The ruling requires lawmakers to submit new maps to the court within seven days of passage.

"While special elections have costs, those costs pale in comparison to the injury caused by allowing citizens to continue to be represented by legislators elected pursuant to a racial gerrymander," the judges wrote Tuesday, adding that despite concerns about lower voter turnout, "a special election in the fall of 2017 is an appropriate remedy."

The ruling also means those elected to the state House and Senate a few weeks ago in districts where boundaries now will be altered would serve just one year, not two as expected.

"North Carolinians deserve fair representation in the state legislature, and that is impossible to achieve with racially gerrymandered districts. A special election in the affected districts in 2017 is the best way to protect the rights of all North Carolinians," said Anita Earls, executive director of the Southern Coalition for Social Justice, which, along with the Poyner Spruill and Tin Fulton law firms, represented the plaintiffs in the lawsuit.

READ THE COURT'S FULL ORDER HERE (.pdf)

Lead plaintiff in the lawsuit, Sandra Covington, a retired elementary teacher from Fayetteville, claimed that as a result of the racially gerrymandered districts she "was plucked out of my district and placed into another district simply because of my race."

Republican lawmakers promised to swiftly appeal the decision.

Rep. David Lewis (R-Harnett) and Sen. Bob Rucho (R-Mecklenburg), Chairmen of the House and Senate Redistricting Committees, released the following joint statement Tuesday:

"This politically-motivated decision, which would effectively undo the will of millions of North Carolinians just days after they cast their ballots, is a gross overreach that blatantly disregards the constitutional guarantee for voters to duly elect their legislators to biennial terms. We continue to believe the maps drawn by the General Assembly, pre-cleared by the Obama Justice Department and twice upheld by our state's elected Supreme Court are constitutional, and we will move quickly to appeal."

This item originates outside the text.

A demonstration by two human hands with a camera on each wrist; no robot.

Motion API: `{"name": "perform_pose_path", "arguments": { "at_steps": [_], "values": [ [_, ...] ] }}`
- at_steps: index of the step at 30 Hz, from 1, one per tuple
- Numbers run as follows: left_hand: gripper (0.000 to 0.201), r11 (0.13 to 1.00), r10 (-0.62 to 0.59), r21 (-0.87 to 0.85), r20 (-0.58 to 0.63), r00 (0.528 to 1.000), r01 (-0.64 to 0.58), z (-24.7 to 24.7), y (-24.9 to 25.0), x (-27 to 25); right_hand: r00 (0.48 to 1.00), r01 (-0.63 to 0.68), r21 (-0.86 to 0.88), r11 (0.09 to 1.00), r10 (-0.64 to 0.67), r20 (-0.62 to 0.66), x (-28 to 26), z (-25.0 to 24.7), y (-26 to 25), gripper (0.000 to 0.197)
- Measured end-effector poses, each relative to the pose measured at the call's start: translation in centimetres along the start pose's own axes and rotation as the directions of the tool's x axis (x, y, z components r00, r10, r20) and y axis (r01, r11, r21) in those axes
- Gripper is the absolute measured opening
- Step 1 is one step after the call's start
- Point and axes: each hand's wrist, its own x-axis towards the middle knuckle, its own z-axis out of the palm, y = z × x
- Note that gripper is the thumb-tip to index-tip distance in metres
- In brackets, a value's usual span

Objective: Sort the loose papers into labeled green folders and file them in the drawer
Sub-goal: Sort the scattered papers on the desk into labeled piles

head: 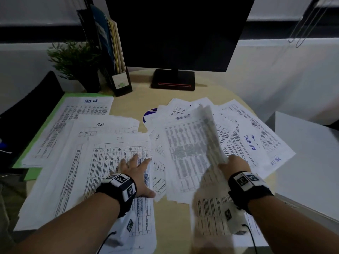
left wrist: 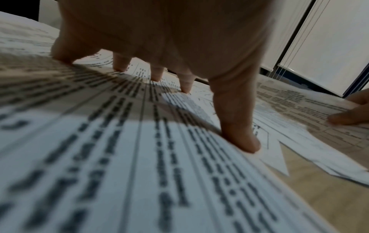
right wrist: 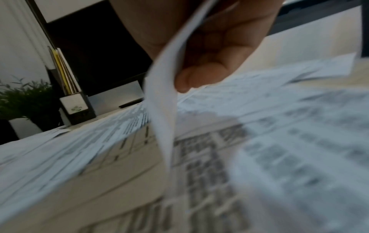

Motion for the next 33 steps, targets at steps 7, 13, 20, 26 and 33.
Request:
{"name": "perform_pose_path", "arguments": {
  "at_steps": [7,13,20,26,33],
  "values": [
    [0.125,1.0,-0.011,0.01,-0.007,1.0,0.011,-0.1,0.0,0.1,0.993,-0.045,0.001,0.999,0.045,-0.113,1.0,-3.6,4.0,0.027],
    [0.124,0.996,-0.009,0.092,-0.032,0.999,0.012,-0.7,0.4,-0.2,1.0,0.007,-0.128,0.992,-0.009,-0.017,0.4,-3.9,4.2,0.029],
    [0.101,0.997,0.064,0.059,-0.214,0.975,-0.053,-3.6,4.5,-1.0,0.957,0.022,0.318,0.948,0.072,-0.28,0.5,-6.2,6.2,0.028],
    [0.051,0.694,0.123,-0.622,-0.393,0.911,-0.362,-5.0,7.6,-1.2,0.924,0.188,0.663,0.724,0.099,-0.37,0.7,-7.9,6.4,0.023],
    [0.064,0.404,0.112,-0.903,-0.108,0.988,-0.145,-3.2,9.9,0.2,0.996,0.045,0.712,0.701,-0.09,0.026,-1.1,-3.9,5.8,0.023]
  ]
}}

The ruling mandates the state hold special primary and general elections in the fall of 2017, for the purpose of electing new legislators in these districts and other districts that are redrawn to comply with the order.

"The North Carolina Democratic Party applauds the federal court's order to redraw these gerrymandered legislative districts," said NCDP Executive Director Kimberly Reynolds. "Our elected officials should fairly represent our state, and redrawn districts will help level the playing field."

The primary must be held in late August or early September, the court said.

"Once again, unconstitutional gerrymandering by the legislature has led to litigation and now the need to hold a special election," said Bob Phillips, executive director of Common Cause North Carolina. "This is a golden opportunity for state lawmakers to put North Carolina voters ahead of partisan politics and establish an independent process for re-drawing the state's legislative maps free from gerrymandering."

The general election will be held in early November, the ruling said. The exact date is not yet determined.

Those legislators elected will take office on Jan. 2, 2018, and each legislator will serve a one-year term.

Lewis and Rucho added that, because the court's original ruling has already been appealed to the U.S. Supreme Court and could well be overturned, Tuesday's directive could force state taxpayers to spend millions of dollars on an "unnecessary special election."

Tuesday's order comes a week before the U.S. Supreme Court will hear a similar racial gerrymandering lawsuit involving North Carolina's congressional districts. It could affirm, limit or overturn the August ruling on the legislative maps.